Well then, how did CS come to annex the Stat field? The primary cause, I believe, came from the CS subfield of Artificial Intelligence (AI). Though there always had been some probabilistic analysis in AI, in recent years the interest has been almost exclusively in predictive analysis–a core area of Statistics.

That switch in AI was due largely to the emergence of Big Data. No one really knows what the term means, but people “know it when they see it,” and they see it quite often these days. Typical data sets range from large to huge to astronomical (sometimes literally the latter, as cosmology is one of the application fields), necessitating that one pay key attention to the computational aspects. Hence the term data science, combining quantitative methods with speedy computation, and hence another reason for CS to become involved.

Involvement is one thing, but usurpation is another.
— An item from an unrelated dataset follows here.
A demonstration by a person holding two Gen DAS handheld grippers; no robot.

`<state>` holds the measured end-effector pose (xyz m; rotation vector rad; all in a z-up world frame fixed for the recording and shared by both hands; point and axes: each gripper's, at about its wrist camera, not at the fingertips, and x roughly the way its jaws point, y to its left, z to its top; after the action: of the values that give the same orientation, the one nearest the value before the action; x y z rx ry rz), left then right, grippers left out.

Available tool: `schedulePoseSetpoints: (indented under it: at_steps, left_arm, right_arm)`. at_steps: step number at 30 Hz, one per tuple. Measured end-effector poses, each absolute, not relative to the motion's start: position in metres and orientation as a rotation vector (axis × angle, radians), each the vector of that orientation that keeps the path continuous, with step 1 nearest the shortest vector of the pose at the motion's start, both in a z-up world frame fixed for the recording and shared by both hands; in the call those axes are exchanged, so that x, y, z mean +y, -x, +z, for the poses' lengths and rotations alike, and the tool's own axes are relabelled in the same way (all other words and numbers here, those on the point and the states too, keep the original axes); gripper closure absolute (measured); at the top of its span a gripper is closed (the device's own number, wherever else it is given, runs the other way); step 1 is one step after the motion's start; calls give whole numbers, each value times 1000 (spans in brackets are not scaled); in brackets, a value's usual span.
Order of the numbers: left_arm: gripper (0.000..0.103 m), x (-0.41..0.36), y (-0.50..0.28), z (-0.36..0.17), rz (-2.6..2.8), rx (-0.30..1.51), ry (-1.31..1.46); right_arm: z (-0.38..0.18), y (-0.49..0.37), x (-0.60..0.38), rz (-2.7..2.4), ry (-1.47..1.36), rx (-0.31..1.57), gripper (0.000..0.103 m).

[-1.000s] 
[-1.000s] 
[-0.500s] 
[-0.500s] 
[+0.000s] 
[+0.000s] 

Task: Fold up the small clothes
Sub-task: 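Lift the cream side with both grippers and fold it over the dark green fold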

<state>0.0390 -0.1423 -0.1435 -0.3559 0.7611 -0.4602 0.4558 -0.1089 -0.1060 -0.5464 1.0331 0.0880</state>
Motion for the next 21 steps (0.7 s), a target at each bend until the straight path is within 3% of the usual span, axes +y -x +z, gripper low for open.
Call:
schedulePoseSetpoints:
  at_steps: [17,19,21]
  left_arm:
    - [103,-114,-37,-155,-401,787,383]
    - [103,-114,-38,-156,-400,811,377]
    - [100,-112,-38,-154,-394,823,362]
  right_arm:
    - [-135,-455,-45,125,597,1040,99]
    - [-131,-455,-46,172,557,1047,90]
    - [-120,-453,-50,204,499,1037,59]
Though not a deliberate action by any means, CS is eclipsing Stat in many of Stat’s central areas. This is dramatically demonstrated by statements that are made like, “With machine learning methods, you don’t need statistics”–a punch in the gut for statisticians who realize that machine learning really IS statistics. ML goes into great detail in certain aspects, e.g. text mining, but in essence it consists of parametric and nonparametric curve estimation methods from Statistics, such as logistic regression, LASSO, nearest-neighbor classification, random forests, the EM algorithm and so on.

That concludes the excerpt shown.